WHAT THE EXERCISE ASKS
For each line below that contains the word "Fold", return that line.

(DATA BLOCK)

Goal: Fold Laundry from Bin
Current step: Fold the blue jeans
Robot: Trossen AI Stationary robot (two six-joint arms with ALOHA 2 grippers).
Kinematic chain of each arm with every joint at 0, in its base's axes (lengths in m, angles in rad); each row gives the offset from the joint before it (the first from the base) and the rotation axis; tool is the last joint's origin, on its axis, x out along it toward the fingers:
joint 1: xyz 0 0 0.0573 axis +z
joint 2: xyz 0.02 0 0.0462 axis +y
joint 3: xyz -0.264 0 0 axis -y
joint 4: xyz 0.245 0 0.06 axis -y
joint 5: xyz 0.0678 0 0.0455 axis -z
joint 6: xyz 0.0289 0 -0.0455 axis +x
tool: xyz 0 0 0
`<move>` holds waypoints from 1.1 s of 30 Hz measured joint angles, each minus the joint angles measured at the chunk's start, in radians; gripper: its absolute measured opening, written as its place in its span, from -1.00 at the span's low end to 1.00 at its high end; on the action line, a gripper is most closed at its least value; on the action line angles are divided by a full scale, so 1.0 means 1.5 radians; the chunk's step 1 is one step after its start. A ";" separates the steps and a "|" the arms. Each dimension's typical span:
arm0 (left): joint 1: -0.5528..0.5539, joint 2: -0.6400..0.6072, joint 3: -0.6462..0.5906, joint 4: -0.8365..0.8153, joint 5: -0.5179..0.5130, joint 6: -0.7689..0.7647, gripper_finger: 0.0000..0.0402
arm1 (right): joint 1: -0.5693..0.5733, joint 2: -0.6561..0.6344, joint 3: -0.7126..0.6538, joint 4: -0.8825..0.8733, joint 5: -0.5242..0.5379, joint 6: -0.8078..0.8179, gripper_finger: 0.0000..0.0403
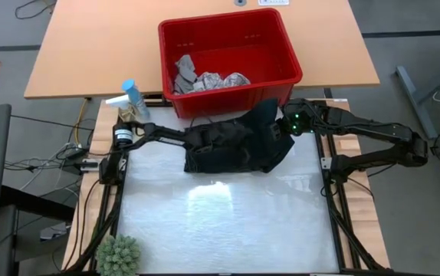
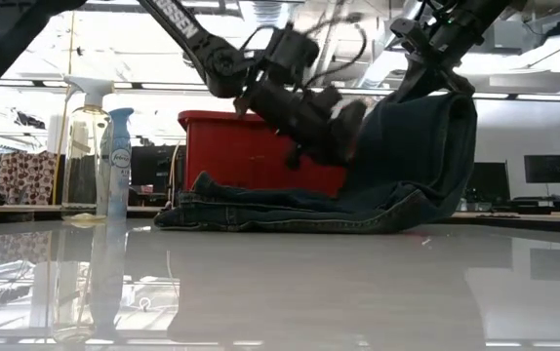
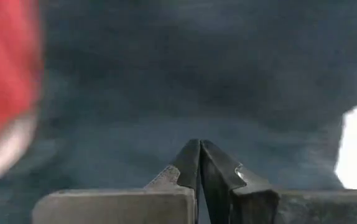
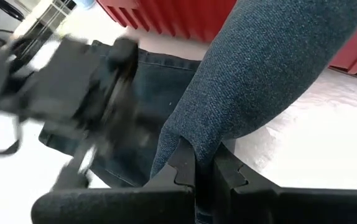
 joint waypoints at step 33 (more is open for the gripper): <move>-0.095 0.148 0.122 0.023 0.008 -0.028 -1.00 | 0.010 0.000 0.000 0.002 -0.003 0.001 -0.82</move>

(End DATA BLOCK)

TASK SOLUTION
Goal: Fold Laundry from Bin
Current step: Fold the blue jeans

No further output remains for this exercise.